Dublin Dr. Pepper: The Texas legend is no more

February 1, 2012

By Rusty Berry

Last year my wife and I traveled down to Waco to watch one of her first cousins get married over Memorial Day weekend.
Due to the price of gas and the distance, we decided to make the trip with my wife’s parents, which meant traveling down to Plainview and making the journey to Waco by going through Abilene and cutting through the northern part of Central Texas.
After exiting off of Interstate 20, we started to see signs for the town of Dublin, causing all of us to agree to make a point to stop in the small town for a pit stop and purchase bottled six-packs of the legendary Dublin Dr. Pepper.
As our family rolled into Dublin, we soon found a convenience store where once you stepped through the front doors you saw the six-packs of the drink stacked in the middle of the aisle, making it known that you are in the hometown of the famous drink.
My wife and I grabbed a six-pack and as we got ready to check out, the clerk offered both us a cold bottle of the drink to have for the road, allowing us to save all six of the other bottles for when we got home.
I enjoyed the bottles of the soda we bought, but to be honest the only difference between it and the 20 ounce bottle I can purchase at a convenience store anywhere else was the strong carbonation burn from the smaller Dublin Dr. Pepper bottles and perhaps the drink tasting a tad sweeter.
Otherwise, I felt like I was drinking a typical Dr. Pepper.
For those not familiar with Dublin Dr. Peppers, the Dublin Dr. Pepper Bottling Co. began selling Dr. Pepper in Texas in 1891.
The family-owned bottling company laid its claim to fame by touting that it had always used cane sugar to sweeten its soft drinks, unlike most bottlers in the country who have switched to high-fructose corn syrup since the 1970s.
The idea of the soda being made with cane sugar has its appeal, but the fact that most of the Dublin Dr. Peppers came in classic glass bottles and were packed in a cardboard six-pack carrier with a logo that looked like something from the 1950s gave it a nostalgic look to truly make it feel like a fun novelty item you were purchasing.
Over the years the novelty of the Dublin Dr. Pepper has appealed to several Texans, with the town of around 3800 seeing 80,000 visitors each year flock to the town just to purchase their Dr. Pepper.

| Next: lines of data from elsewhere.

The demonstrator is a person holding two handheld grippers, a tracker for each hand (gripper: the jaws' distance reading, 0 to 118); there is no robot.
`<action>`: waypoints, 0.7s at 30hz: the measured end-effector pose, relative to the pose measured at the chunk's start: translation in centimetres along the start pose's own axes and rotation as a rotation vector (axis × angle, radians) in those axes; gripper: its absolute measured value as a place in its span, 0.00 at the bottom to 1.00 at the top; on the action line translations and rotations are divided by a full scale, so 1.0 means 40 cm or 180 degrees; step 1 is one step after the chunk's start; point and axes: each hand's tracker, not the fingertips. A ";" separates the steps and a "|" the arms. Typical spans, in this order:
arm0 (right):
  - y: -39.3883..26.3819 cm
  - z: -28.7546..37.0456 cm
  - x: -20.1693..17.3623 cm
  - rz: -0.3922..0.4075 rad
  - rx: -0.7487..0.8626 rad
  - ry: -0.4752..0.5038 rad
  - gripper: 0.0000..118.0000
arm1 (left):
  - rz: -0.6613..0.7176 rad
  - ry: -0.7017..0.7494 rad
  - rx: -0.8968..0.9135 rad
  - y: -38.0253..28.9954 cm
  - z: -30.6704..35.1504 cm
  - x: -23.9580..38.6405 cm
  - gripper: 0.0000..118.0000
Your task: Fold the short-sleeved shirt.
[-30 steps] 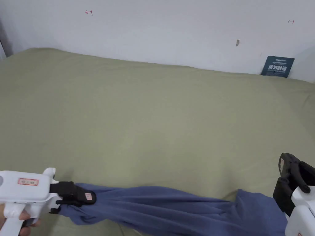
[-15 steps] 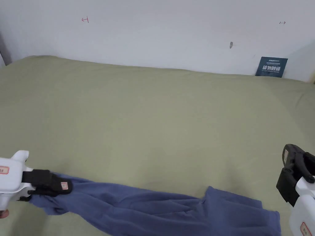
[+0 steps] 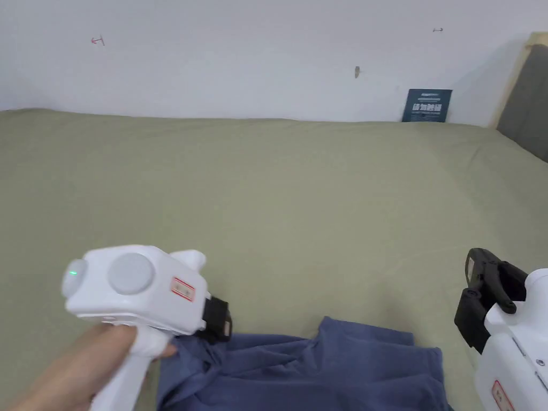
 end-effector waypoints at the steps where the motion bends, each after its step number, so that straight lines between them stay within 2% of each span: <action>1: -0.002 0.000 0.007 -0.0019 -0.0009 -0.0017 0.00 | -0.0077 0.0033 -0.0074 0.003 -0.044 0.022 0.07; 2: -0.003 0.001 0.014 -0.0030 -0.0016 -0.0027 0.00 | -0.0096 0.0033 -0.0101 0.002 -0.078 0.041 0.10; 3: -0.006 0.001 0.020 -0.0034 -0.0021 -0.0055 0.00 | -0.0173 0.0016 -0.0146 0.000 -0.118 0.065 0.19; 4: -0.008 -0.001 0.026 -0.0041 -0.0035 -0.0076 0.00 | -0.0157 -0.0078 -0.0183 -0.002 -0.152 0.080 0.46; 5: -0.011 -0.003 0.031 -0.0058 -0.0048 -0.0086 0.00 | -0.0127 -0.0225 -0.0145 -0.007 -0.182 0.099 0.89; 6: -0.012 -0.004 0.037 -0.0069 -0.0066 -0.0102 0.00 | -0.0024 -0.0381 -0.0127 -0.011 -0.210 0.101 1.00; 10: -0.017 -0.002 0.050 -0.0068 -0.0100 -0.0133 0.00 | 0.0362 -0.0722 -0.0001 0.009 -0.158 0.091 0.95; 11: -0.017 -0.002 0.052 -0.0064 -0.0100 -0.0133 0.00 | 0.0388 -0.0783 0.0024 0.014 -0.129 0.074 0.92; 12: -0.016 -0.004 0.052 -0.0061 -0.0101 -0.0132 0.00 | 0.0412 -0.0786 0.0079 0.019 -0.093 0.052 0.81; 13: -0.016 -0.006 0.052 -0.0064 -0.0102 -0.0134 0.00 | 0.0471 -0.0852 0.0258 -0.022 -0.065 0.019 0.57; 14: -0.016 -0.007 0.051 -0.0079 -0.0100 -0.0128 0.00 | 0.0513 -0.0831 0.0325 -0.023 -0.035 -0.007 0.00; 17: -0.015 -0.013 0.044 -0.0113 -0.0094 -0.0083 0.00 | 0.0634 -0.0658 0.0435 -0.027 0.009 -0.086 0.00; 18: -0.015 -0.014 0.040 -0.0096 -0.0085 -0.0083 0.00 | 0.0545 -0.0610 0.0365 -0.020 0.009 -0.106 0.00; 21: -0.015 -0.015 0.039 -0.0140 -0.0096 -0.0057 0.00 | 0.0574 -0.0497 0.0281 -0.018 -0.049 -0.122 0.00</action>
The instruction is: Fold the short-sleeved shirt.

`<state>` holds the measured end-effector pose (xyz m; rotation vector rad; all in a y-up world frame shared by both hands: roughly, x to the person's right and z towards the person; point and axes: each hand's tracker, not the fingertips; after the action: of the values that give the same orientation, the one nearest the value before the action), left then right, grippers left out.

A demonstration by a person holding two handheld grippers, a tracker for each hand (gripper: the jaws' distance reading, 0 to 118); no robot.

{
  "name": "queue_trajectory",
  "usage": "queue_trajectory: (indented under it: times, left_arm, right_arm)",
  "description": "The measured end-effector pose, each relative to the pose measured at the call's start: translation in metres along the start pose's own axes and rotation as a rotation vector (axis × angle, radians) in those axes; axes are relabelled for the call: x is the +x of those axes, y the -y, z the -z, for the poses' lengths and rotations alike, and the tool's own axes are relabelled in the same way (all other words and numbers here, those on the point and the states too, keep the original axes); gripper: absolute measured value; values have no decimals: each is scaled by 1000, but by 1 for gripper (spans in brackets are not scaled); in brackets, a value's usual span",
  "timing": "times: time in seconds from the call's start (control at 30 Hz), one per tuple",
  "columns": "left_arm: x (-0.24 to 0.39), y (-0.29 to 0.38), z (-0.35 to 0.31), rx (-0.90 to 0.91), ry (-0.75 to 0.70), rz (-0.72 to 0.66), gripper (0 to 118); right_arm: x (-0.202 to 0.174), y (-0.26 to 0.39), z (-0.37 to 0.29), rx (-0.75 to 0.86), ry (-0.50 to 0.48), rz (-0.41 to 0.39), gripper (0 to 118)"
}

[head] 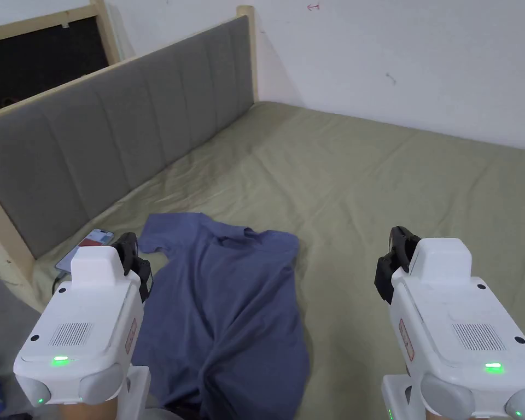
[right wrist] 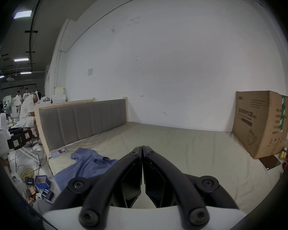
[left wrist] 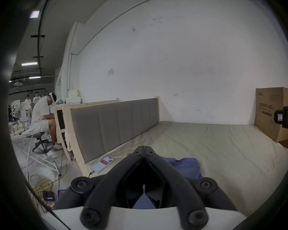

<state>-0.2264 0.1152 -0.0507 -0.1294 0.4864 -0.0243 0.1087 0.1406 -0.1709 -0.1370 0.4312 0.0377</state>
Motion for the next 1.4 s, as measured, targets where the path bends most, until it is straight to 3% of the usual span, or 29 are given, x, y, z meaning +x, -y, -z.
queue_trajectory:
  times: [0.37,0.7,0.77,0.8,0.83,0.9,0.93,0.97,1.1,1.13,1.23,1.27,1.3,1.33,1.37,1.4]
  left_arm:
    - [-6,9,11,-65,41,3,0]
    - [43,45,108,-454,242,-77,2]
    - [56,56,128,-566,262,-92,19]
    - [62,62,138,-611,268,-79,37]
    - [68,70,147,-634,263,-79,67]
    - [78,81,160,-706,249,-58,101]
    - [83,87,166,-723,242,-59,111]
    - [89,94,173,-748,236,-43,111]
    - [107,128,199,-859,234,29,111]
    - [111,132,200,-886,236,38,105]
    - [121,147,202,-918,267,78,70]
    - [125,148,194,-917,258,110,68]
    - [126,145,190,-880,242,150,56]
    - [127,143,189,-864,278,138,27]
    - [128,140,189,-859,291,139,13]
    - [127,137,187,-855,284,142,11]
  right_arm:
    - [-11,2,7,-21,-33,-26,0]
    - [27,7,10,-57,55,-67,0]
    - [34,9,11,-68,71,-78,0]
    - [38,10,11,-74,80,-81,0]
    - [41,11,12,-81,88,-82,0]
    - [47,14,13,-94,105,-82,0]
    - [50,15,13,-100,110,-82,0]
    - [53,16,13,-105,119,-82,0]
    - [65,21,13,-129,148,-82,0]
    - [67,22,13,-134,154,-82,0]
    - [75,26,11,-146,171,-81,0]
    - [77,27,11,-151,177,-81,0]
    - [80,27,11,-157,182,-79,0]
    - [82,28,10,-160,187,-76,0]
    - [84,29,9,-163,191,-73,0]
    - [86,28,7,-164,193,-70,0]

So it should come as no surprise that the town of Dublin has taken a lot of pride in being the home of the unique soft drink.
Unfortunately, all that changed when the Dublin bottling company settled a trademark dispute with Dr. Pepper Snapple Group, Inc.

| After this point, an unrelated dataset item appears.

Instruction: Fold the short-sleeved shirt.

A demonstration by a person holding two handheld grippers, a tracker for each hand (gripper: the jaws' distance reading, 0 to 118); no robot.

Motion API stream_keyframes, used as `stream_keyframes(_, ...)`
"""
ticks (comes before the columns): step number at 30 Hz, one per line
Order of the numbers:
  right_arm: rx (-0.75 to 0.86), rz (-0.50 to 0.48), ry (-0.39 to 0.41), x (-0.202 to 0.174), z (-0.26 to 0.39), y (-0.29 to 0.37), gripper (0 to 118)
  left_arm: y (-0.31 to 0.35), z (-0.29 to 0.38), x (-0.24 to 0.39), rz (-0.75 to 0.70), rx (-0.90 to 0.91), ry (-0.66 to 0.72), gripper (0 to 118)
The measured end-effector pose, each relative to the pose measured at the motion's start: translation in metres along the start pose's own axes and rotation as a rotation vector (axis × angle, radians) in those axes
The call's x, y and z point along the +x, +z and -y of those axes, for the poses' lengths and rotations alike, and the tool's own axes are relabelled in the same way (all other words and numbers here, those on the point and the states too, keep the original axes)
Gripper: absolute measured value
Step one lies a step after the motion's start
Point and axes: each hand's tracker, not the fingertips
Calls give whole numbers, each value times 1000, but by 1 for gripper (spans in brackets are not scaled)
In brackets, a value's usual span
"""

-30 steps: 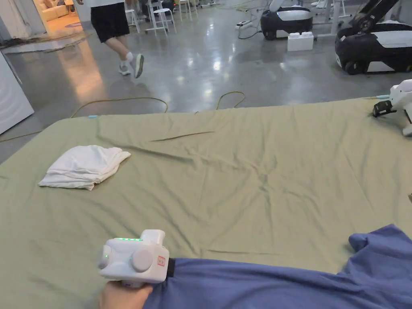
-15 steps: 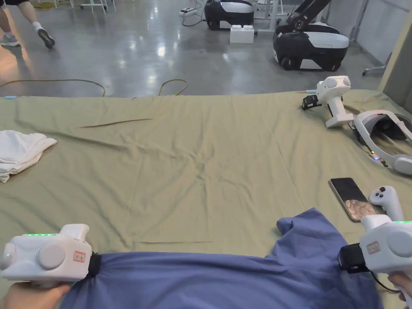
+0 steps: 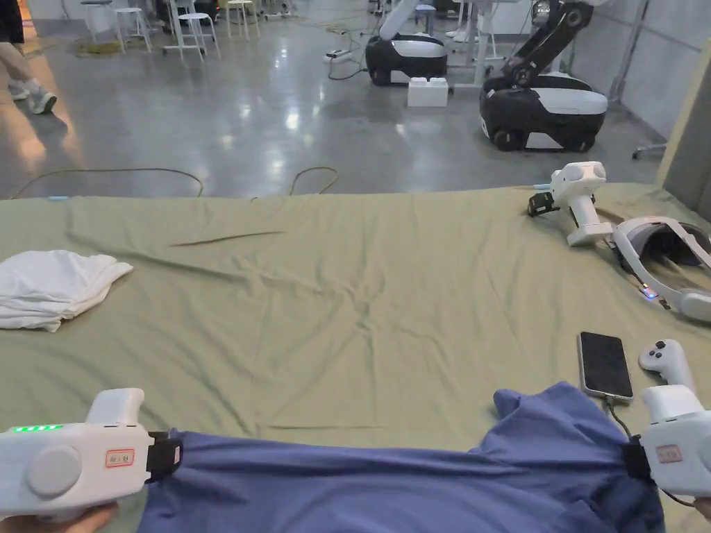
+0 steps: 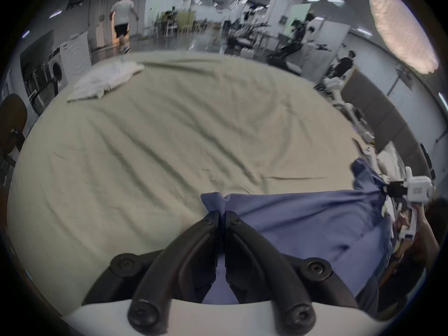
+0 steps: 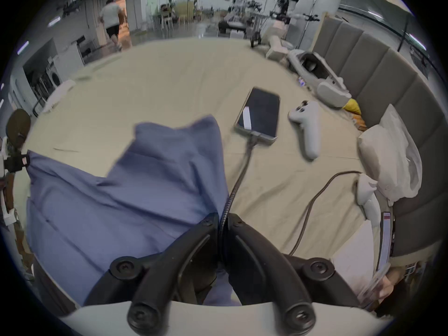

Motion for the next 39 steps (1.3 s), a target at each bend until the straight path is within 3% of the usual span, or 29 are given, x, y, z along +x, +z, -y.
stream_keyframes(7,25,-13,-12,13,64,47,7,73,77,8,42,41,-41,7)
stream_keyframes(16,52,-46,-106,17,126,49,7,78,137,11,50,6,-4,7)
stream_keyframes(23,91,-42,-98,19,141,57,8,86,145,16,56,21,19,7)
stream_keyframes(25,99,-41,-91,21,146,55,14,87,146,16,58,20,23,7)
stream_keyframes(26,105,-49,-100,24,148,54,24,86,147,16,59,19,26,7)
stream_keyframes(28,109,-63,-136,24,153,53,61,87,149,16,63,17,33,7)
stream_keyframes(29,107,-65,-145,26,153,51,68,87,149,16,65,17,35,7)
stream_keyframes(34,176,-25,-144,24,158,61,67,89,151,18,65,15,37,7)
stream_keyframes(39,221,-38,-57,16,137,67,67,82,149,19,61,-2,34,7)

Dr. Pepper Snapple sued the tiny Dublin bottler last June, accusing it of diluting the Dr. Pepper brand by selling bottles with the label “Dublin Dr. Pepper.’’ It also accused Dublin Dr. Pepper of selling the soft drink beyond its approved territory, a 44-mile radius around Dublin.
Under the agreement, Dr. Pepper Snapple will distribute Dr. Pepper, sweetened with cane sugar, in Dublin Dr. Pepper’s former six-county territory.

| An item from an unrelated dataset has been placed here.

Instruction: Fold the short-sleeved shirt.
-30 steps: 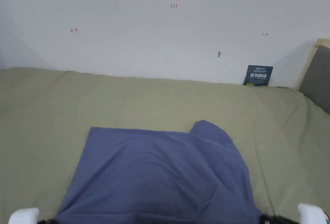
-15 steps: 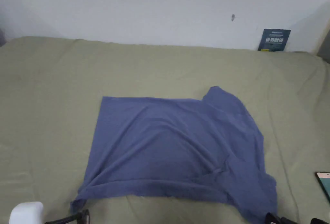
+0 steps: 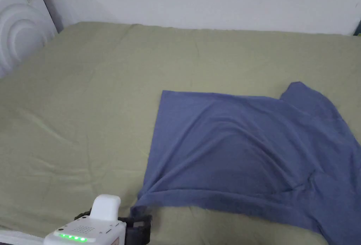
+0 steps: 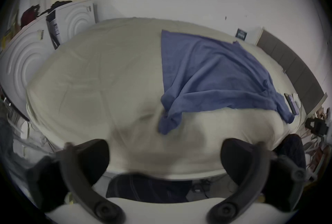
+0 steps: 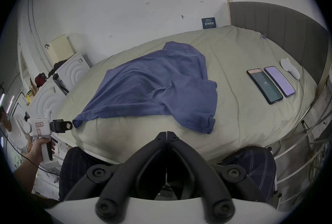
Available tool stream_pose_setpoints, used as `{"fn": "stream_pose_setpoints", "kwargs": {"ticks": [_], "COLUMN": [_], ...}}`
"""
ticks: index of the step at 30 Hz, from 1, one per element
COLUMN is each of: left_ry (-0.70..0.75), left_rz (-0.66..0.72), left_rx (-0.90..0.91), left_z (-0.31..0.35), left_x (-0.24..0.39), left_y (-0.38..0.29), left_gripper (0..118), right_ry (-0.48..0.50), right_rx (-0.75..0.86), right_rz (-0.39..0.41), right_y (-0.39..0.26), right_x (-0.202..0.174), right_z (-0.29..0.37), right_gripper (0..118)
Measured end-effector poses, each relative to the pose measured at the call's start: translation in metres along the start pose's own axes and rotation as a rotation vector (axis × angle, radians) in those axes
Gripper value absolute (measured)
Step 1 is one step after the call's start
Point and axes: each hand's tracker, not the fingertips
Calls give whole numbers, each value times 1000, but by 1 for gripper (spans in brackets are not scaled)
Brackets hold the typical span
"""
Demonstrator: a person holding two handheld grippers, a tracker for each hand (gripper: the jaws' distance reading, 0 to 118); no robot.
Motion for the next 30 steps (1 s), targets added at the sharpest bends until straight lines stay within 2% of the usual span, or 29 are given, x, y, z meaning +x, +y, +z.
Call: {"fn": "stream_pose_setpoints", "kwargs": {"ticks": [3,5,6,7,11,12,13,14,15,16,17,21,26,27,28,29,30], "left_ry": [20,55,32,10,12,21,18,12,14,17,11,16,32,31,8,12,15], "left_rz": [-44,-83,-82,-88,-61,-61,-66,-70,-71,-66,-62,-67,-72,-69,-47,-49,-50], "left_rx": [0,-53,-38,-17,-38,-17,-13,-19,-18,-14,-14,-26,-13,-16,-34,-38,-42], "left_z": [-21,-35,-35,-34,-41,-33,-32,-32,-31,-25,-24,-25,-10,-8,-14,-14,-13], "left_x": [8,4,6,8,14,21,22,23,24,26,26,30,48,52,37,37,38], "left_y": [4,13,14,14,18,18,18,20,21,20,20,24,24,24,28,29,30], "left_gripper": [117,110,70,0,1,1,1,1,1,1,1,1,1,1,1,1,1], "right_ry": [-15,-37,-47,-53,-122,-131,-154,-208,-230,-216,-212,-256,-230,-220,-195,-222,-214], "right_rx": [3,-3,-6,-8,-31,-59,-66,-76,-103,-149,-130,-201,-290,-370,-369,-293,-252], "right_rz": [-18,-16,-16,-19,2,13,19,11,7,4,43,117,114,88,70,51,56], "right_y": [2,5,6,8,19,22,24,27,29,30,34,49,38,39,40,40,45], "right_x": [8,11,12,15,20,23,27,28,34,40,43,47,59,60,61,59,53], "right_z": [-1,-4,-2,-2,-7,-12,-16,-22,-32,-39,-48,-89,-128,-134,-134,-128,-125], "right_gripper": [0,0,0,0,0,13,51,99,117,117,117,117,117,106,58,4,4]}}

It also will continue selling the cane-sugar version in other parts of Texas in nostalgic packaging, without “Dublin” on the label.
As for the bottling company responsible for the Dublin Dr. Pepper, it will continue to operate as the Dublin Bottling Works Inc. and bottle a handful of smaller soft-drink brands, including Triple XXX Root Beer.
However, after the settlement was announced, Dublin Bottling Works had to lay off 14 of its 37 workers.
For the 14 workers who lost their jobs life will be tough until they are able to land another job.
But for Dublin, the economic impact of losing the attachment to Dr. Pepper will hurt but probably not make a big impact in the life of the town moving forward.
I’m not familiar enough with the story to know if the Dublin bottler was breaking its part of the distribution or trademark agreement with the parent company.
So perhaps the Dr. Pepper Snapple Group had a right to sue.
But considering the annual sales of the Dublin version were worth around $7 million annually compared to the $5 billion the parent company brings in from around the world, perhaps this could have been a case where the big corporation should’ve just left the small business alone.
Now the small Texas town essentially will have to move on without what essentially became its identity and what placed Dublin, Texas as a fun place to visit on the map.
For the small Texas town and surrounding area, I wonder if it will become the Texas hot spot for Mr. Pibb as a way to retaliate against the Dr. Pepper Snapple Group.